[Work instruction] Filter these entries down to lines holding "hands".

[Dataset]
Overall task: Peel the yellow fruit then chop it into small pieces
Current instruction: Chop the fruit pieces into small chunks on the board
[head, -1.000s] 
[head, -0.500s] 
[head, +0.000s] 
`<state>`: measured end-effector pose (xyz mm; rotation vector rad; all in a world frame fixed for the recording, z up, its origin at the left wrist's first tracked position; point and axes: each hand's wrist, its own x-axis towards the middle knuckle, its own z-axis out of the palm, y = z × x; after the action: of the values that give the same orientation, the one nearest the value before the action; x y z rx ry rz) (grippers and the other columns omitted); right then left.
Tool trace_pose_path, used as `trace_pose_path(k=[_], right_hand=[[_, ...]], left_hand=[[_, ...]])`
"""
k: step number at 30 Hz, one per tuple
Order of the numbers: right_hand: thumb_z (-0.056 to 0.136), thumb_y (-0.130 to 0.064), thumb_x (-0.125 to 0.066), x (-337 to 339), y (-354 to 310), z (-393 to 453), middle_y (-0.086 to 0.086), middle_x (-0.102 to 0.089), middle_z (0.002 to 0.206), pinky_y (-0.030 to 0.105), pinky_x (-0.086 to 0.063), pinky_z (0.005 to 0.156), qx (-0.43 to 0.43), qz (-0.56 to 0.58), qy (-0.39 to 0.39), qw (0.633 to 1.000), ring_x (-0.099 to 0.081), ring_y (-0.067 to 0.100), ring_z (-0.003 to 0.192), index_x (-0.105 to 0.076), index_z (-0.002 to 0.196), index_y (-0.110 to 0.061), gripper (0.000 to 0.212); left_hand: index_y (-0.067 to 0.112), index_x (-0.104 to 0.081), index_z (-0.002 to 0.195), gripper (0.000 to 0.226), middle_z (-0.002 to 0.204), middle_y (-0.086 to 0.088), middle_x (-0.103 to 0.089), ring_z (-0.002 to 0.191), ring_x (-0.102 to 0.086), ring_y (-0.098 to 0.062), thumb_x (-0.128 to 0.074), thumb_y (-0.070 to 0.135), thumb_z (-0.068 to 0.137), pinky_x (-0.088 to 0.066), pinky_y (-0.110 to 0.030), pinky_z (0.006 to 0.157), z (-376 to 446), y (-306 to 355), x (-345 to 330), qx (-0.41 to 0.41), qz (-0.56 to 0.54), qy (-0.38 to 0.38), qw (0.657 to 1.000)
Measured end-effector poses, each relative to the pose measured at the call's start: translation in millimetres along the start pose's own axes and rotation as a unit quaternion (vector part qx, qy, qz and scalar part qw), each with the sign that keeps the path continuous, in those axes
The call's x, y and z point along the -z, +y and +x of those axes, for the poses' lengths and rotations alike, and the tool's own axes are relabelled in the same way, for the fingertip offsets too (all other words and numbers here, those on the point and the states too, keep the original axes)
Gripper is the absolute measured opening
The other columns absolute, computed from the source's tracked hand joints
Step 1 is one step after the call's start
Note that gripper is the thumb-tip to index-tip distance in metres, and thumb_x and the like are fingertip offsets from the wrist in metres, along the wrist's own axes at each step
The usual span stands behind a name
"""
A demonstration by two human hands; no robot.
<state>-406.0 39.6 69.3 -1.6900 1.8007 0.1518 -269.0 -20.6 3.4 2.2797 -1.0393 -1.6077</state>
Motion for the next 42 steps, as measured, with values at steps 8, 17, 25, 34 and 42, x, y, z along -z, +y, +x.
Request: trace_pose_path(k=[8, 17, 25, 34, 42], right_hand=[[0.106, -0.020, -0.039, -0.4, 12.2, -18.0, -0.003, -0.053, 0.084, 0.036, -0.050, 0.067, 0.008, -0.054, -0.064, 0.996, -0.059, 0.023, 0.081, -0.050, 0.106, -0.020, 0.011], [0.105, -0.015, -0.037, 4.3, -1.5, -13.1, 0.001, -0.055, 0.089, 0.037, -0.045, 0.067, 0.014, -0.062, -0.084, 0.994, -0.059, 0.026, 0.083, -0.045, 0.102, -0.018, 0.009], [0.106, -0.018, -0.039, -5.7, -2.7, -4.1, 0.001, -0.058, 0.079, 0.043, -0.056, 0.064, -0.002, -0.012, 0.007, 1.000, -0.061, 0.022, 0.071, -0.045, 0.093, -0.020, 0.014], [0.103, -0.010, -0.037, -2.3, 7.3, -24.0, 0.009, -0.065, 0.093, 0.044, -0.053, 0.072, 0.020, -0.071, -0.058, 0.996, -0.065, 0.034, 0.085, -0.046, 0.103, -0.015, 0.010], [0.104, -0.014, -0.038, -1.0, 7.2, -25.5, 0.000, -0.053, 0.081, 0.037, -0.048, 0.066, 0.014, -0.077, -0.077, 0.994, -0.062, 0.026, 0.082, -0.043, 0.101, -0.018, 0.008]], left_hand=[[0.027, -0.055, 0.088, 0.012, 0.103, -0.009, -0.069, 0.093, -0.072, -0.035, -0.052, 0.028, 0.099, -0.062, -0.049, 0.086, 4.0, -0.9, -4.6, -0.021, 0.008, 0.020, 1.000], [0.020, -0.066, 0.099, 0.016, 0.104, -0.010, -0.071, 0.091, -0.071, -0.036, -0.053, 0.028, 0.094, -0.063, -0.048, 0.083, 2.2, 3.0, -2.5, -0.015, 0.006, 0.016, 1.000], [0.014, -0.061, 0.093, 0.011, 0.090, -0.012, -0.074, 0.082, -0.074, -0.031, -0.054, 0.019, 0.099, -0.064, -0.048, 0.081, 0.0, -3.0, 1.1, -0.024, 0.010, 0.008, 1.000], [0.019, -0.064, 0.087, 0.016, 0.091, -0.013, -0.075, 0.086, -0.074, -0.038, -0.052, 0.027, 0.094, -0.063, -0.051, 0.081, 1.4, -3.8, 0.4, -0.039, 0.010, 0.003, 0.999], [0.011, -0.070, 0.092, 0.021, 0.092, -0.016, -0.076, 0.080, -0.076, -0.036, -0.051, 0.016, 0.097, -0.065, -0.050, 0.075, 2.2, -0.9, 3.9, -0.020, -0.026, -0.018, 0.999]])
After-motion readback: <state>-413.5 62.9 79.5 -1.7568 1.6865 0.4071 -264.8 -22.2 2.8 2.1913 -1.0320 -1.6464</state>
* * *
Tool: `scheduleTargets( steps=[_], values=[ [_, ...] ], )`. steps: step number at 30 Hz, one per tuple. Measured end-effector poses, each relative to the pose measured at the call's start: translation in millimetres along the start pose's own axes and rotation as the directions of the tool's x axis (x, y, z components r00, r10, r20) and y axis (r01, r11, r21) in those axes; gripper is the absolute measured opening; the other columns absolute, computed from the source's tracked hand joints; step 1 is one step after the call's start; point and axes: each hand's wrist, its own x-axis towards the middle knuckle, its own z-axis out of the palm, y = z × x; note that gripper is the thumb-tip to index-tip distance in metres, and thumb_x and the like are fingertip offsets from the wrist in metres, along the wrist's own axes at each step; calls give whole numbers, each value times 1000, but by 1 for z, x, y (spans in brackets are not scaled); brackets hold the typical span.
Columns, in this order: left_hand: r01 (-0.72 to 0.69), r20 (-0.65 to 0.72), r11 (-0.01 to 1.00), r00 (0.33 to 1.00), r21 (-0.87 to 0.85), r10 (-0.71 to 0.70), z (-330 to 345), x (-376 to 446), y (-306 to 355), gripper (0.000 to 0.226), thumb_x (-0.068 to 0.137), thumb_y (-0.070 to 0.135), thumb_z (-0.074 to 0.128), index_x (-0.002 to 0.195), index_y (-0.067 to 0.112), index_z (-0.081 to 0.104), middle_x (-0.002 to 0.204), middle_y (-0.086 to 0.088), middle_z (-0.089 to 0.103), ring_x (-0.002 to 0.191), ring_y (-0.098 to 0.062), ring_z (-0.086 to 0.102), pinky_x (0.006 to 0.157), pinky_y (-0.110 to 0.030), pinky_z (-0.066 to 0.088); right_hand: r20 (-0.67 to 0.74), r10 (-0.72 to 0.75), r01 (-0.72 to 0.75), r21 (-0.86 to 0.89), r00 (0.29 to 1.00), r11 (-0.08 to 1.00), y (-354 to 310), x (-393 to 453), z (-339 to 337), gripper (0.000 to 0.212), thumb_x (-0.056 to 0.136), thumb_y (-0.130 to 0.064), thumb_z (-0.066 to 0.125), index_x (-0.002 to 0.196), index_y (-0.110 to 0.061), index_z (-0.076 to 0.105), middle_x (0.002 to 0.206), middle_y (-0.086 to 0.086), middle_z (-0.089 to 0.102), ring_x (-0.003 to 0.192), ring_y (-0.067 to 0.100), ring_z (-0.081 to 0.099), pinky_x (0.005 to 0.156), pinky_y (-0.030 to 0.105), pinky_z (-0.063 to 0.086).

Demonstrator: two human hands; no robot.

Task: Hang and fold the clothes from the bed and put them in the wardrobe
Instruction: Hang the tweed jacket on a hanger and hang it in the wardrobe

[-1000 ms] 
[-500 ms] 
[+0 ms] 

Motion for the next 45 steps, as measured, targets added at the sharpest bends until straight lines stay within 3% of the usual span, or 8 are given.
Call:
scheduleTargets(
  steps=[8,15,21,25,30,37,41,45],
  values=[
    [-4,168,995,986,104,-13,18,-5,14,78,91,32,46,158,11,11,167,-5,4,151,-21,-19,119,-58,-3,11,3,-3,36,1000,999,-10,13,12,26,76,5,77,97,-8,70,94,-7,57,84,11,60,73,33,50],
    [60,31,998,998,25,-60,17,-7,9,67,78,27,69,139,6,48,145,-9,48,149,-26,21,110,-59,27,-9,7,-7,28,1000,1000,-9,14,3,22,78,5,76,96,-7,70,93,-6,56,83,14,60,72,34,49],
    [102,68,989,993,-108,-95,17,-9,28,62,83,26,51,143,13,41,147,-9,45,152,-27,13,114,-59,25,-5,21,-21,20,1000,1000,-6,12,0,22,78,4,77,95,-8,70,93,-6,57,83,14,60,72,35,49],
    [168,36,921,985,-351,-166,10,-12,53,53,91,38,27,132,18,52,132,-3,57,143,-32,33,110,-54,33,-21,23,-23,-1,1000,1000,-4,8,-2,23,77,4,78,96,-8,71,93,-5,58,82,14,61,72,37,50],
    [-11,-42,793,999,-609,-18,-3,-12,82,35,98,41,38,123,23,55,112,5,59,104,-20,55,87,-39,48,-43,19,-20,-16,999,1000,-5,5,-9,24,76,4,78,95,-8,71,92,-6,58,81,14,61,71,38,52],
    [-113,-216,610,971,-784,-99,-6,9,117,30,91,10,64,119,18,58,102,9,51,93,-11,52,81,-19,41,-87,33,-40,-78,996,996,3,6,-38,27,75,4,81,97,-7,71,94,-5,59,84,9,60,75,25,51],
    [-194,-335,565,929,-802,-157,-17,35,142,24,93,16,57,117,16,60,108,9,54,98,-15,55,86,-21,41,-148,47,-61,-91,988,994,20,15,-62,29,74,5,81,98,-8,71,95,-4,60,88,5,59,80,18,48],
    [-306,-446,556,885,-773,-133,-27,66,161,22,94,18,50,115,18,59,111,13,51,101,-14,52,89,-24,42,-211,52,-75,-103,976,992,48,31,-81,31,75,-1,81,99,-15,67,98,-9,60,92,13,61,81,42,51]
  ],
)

[Response below]
A demonstration by two human hands; no robot.
Demonstrator: two human hands; no robot.

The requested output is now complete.